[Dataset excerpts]
+ + + + + + +

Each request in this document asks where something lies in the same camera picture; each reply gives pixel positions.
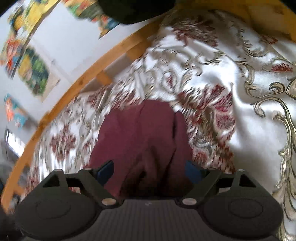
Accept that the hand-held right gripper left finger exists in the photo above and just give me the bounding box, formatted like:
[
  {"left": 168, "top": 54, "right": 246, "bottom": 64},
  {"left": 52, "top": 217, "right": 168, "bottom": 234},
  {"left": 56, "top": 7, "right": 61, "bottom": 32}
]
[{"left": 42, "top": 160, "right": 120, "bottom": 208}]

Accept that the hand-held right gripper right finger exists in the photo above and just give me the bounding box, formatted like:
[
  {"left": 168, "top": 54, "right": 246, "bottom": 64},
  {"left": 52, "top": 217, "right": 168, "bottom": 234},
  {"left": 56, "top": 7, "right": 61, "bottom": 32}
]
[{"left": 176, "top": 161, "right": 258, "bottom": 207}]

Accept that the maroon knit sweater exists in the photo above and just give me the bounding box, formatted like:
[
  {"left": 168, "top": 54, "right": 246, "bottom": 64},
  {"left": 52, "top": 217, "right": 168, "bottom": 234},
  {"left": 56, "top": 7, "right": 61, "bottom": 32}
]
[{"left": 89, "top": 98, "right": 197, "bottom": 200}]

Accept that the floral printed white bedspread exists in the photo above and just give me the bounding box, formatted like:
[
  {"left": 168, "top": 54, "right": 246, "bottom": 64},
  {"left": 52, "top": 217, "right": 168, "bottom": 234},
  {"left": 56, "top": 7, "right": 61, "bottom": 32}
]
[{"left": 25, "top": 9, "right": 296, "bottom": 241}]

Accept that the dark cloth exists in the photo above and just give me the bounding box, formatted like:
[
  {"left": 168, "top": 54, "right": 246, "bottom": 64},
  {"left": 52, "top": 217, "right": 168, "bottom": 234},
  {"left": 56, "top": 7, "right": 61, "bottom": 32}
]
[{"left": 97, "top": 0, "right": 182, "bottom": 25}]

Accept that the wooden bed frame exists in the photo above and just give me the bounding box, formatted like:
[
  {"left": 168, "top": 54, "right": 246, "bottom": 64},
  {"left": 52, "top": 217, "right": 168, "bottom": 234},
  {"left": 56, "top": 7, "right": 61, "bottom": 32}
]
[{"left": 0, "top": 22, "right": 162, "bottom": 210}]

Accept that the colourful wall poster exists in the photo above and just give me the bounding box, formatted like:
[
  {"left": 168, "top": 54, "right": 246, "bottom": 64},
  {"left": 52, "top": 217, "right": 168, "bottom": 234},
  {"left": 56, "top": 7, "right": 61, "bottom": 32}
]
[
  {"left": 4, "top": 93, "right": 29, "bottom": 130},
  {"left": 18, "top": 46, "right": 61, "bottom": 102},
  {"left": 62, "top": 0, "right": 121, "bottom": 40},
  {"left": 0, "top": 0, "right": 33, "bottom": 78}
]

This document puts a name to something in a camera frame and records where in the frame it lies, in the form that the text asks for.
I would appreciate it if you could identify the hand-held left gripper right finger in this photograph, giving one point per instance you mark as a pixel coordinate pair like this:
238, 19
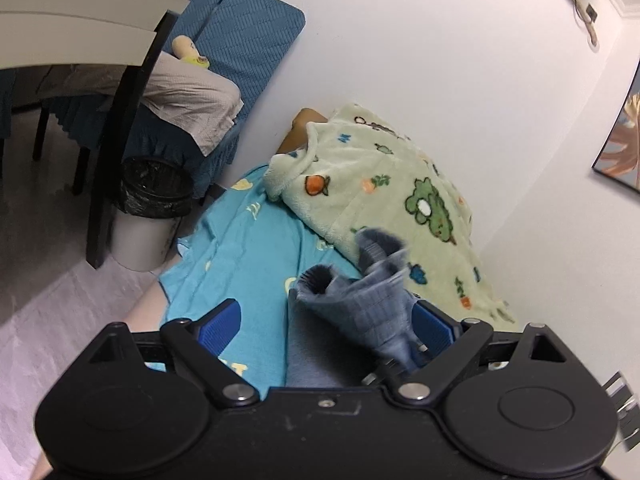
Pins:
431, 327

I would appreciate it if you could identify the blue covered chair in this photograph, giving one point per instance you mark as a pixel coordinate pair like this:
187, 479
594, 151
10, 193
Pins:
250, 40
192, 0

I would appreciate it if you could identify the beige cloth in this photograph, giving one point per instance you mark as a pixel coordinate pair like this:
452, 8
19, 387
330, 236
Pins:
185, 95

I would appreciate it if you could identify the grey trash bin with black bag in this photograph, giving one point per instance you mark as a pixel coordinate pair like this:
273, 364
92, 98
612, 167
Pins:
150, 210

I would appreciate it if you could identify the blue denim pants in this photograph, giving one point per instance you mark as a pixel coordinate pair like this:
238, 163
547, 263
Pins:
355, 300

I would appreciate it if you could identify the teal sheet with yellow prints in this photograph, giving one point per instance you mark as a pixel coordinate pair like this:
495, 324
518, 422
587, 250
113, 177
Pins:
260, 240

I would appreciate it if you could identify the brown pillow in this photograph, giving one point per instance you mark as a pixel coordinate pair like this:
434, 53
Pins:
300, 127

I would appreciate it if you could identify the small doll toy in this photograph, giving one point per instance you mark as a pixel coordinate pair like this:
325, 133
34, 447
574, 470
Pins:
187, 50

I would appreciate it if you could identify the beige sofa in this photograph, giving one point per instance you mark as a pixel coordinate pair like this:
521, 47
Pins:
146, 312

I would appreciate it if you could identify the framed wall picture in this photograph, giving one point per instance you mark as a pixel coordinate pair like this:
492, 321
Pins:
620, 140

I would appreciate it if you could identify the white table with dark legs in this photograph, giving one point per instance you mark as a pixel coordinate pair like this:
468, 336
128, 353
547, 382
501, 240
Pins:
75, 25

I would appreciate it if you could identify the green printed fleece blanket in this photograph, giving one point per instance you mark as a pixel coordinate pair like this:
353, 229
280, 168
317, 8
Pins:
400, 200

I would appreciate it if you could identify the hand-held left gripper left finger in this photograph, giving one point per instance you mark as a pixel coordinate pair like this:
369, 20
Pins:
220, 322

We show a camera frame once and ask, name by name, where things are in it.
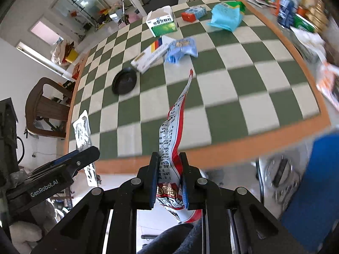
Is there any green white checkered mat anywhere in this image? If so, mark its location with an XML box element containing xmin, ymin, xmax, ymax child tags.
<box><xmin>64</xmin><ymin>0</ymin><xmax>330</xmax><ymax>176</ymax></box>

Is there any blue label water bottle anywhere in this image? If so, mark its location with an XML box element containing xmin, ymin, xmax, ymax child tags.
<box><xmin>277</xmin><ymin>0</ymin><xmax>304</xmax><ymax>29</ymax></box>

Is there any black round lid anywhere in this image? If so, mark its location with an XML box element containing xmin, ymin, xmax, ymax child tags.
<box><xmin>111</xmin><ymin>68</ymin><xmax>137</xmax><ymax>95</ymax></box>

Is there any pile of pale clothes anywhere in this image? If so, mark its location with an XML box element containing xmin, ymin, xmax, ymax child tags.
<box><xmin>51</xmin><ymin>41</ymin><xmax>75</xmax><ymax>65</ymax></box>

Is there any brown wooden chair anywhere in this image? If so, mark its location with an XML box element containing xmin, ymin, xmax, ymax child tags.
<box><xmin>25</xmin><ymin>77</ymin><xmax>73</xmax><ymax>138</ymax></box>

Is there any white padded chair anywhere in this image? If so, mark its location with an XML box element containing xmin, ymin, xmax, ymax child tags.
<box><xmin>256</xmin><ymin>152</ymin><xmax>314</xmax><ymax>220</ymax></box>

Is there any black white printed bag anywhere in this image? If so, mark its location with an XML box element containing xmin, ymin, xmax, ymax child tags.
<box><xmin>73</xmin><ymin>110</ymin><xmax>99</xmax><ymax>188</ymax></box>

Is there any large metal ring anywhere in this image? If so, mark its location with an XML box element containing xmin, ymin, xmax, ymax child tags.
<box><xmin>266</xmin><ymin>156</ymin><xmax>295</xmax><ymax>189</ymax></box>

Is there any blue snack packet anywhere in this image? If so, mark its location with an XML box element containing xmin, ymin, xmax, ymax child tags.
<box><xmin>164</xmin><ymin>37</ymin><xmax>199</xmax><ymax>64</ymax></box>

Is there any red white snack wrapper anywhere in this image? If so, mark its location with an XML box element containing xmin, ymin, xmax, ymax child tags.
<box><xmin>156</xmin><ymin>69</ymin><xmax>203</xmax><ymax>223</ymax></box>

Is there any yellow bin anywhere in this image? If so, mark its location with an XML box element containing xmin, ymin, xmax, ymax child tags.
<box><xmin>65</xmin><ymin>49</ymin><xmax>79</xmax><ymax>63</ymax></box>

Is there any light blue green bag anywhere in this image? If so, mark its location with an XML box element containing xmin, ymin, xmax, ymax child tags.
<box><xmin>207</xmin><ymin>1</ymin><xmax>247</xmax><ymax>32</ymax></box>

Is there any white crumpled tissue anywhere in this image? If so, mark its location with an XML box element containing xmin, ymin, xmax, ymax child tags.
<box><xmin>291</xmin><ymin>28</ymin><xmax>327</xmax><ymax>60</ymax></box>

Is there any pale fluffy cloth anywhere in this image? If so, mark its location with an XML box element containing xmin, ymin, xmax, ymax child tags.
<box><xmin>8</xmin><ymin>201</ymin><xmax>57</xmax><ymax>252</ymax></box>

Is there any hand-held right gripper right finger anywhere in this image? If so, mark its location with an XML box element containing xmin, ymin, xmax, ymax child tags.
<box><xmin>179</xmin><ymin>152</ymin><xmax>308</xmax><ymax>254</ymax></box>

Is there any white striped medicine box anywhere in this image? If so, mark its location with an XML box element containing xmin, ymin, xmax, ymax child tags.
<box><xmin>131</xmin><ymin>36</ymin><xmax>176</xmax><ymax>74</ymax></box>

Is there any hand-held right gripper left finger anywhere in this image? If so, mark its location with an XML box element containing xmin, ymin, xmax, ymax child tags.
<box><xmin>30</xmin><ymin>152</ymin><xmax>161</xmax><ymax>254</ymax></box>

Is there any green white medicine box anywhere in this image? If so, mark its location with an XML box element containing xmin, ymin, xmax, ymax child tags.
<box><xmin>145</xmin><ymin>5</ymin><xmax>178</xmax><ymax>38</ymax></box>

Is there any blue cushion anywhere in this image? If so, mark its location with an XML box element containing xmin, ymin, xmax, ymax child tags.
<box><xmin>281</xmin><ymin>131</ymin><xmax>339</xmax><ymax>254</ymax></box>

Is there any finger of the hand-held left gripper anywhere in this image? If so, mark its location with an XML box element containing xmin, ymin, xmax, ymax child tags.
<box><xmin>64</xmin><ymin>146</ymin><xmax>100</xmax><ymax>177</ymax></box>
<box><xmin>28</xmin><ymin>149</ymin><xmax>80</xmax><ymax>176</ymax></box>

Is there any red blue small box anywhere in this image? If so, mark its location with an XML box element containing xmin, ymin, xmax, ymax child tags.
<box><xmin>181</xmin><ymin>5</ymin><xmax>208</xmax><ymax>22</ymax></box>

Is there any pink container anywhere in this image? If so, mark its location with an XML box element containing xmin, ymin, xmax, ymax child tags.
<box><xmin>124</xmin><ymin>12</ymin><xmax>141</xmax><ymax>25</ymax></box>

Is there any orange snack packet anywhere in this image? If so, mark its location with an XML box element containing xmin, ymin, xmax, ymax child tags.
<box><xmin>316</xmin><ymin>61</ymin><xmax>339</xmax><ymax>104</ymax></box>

+ + + + + + +

> _What to work on_
Please show all lines from the entries that contain the word "yellow".

> _Completed exercise_
I would appreciate it if you could identify the teal sheet with yellow prints in this photograph, giving one point per instance you mark as a pixel coordinate pair like this:
Is there any yellow bin anywhere in this image? If so, mark its location with an XML box element containing xmin, ymin, xmax, ymax child tags.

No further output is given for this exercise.